O problema da atitude do Bolsonaro para com os médicos cubanos não está em Cuba, mas no Brasil. Se Bolsonaro queria descartar os médicos cubanos, como o fez com provocações via twitter, que tivesse estabelecido antes uma regra de transição. Agora teremos cerca de 25 milhões de brasileiros sem assistência médica.

Bolsonaro não é presidente de Cuba, mas do Brasil. Deveria primar pelos interesses dos brasileiros. Não se trata de endossar o regime cubano. Bolsonaro poderia ter aberto nova chamada para médicos estrangeiros ou brasileiros e, após preencher os espaços, dispensar os cubanos, se assim queria.

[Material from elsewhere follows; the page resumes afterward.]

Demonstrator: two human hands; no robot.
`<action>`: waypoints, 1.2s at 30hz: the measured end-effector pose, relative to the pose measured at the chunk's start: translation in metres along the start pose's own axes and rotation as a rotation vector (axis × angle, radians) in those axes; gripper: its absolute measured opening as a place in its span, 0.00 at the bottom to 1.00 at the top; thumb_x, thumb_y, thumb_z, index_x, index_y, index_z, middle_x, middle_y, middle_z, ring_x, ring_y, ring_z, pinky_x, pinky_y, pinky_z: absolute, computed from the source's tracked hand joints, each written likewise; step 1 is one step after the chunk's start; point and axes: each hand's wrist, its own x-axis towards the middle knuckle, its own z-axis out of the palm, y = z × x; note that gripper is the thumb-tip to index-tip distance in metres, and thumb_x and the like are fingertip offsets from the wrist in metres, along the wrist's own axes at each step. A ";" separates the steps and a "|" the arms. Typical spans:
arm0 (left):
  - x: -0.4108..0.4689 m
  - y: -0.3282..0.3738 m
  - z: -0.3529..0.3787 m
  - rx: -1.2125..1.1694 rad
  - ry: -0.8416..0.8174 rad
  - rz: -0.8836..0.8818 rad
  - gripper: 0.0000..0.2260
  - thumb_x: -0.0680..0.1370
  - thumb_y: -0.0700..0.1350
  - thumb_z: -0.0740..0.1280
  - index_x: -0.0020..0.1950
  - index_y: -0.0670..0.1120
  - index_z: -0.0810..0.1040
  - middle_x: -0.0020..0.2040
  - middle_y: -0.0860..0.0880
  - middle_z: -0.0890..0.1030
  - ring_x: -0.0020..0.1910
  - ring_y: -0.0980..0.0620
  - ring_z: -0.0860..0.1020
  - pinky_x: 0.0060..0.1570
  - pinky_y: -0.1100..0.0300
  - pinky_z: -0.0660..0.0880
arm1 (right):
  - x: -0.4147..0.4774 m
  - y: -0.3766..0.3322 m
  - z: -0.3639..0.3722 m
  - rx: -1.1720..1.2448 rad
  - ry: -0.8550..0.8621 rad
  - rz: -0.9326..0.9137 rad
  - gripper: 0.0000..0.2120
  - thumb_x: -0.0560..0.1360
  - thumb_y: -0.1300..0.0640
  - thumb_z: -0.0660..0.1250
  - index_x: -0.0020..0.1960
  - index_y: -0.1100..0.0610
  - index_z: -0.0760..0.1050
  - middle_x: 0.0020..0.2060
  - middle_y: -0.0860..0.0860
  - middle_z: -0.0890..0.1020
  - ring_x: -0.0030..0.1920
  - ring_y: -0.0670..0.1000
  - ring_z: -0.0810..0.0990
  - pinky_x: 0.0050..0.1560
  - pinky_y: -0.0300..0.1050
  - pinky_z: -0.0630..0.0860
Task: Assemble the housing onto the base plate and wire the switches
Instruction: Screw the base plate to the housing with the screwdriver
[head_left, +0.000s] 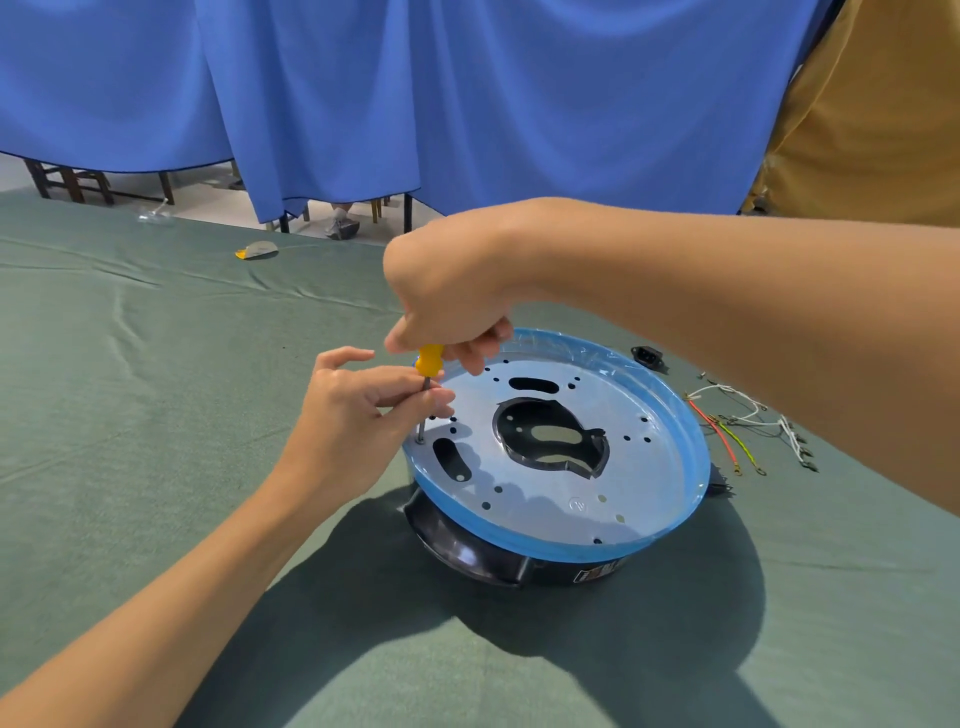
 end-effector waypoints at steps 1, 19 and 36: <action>0.000 0.000 0.000 -0.021 -0.024 -0.007 0.05 0.76 0.41 0.71 0.44 0.43 0.87 0.40 0.70 0.82 0.48 0.75 0.76 0.64 0.60 0.60 | -0.002 0.000 -0.002 0.014 -0.010 -0.002 0.20 0.79 0.46 0.62 0.34 0.57 0.76 0.21 0.46 0.80 0.21 0.46 0.77 0.33 0.38 0.76; 0.005 -0.002 -0.004 -0.057 -0.125 -0.015 0.08 0.79 0.42 0.67 0.48 0.46 0.86 0.41 0.62 0.84 0.50 0.70 0.79 0.68 0.63 0.59 | -0.001 0.001 -0.005 -0.133 0.055 -0.120 0.09 0.71 0.48 0.73 0.42 0.53 0.81 0.31 0.47 0.83 0.36 0.50 0.83 0.29 0.37 0.72; -0.002 0.010 -0.009 0.084 0.076 0.053 0.20 0.79 0.55 0.58 0.49 0.45 0.85 0.50 0.58 0.82 0.51 0.59 0.79 0.59 0.50 0.66 | -0.057 0.076 0.033 0.274 0.337 0.230 0.28 0.80 0.43 0.59 0.27 0.57 0.74 0.17 0.44 0.74 0.21 0.40 0.72 0.30 0.42 0.65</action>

Sua irresponsabilidade será paga pelos pobres espalhados por cidades distantes mais dependentes do serviço.

A situação, mais uma vez, é de improviso e sua ação está alicerçada na atuação de um deputado de baixo clero não acostumado a medir às consequências de suas falas. Agora ele é presidente e tudo que diz repercute. Ainda não se tocou disto.

Os médicos brasileiros não quiseram ir trabalhar no interior por 10 mil reais. É um direito que eles têm. O que eles desejam, conforme nota do conselho federal de medicina, é uma carreira e salário semelhantes a de um magistrado. Ou seja, vencimentos acima dos 30 mil. Ora, não temos como arcar com tal custo.

A diplomacia de um país não tece relações apenas com democracias. Trata-se de uma grande lorota. Trump, por exemplo, tem na ditadura da Arábia Saudita um forte aliado no oriente. O que guia a diplomacia de uma nação são os interesses nacionais, que Bolsonaro secundariza em nome de visão ideológica simplista.

FAKE NEWS

Enquanto produz suas trapalhadas, Bolsonaro mantém máquina forte de fake news sobre os assuntos que aborda.

Circulam em grupos de WhatsApp e aqui mesmo pelo Facebook informações falsas, dando conta de que os médicos cubanos não têm diplomas universitários, que Cuba assassina a família dos médicos que não retornam ou que o acordo entre Cuba e o Brasil diz respeito a um suposto acordo para o domínio do comunismo no mundo.

Cuba deve ter uma força extraordinária, deve ser uma potência econômica e militar no mundo, já que acordo semelhante se encontra estabelecido com mais de 60 países. Pessoal, foi uma ironia, viu.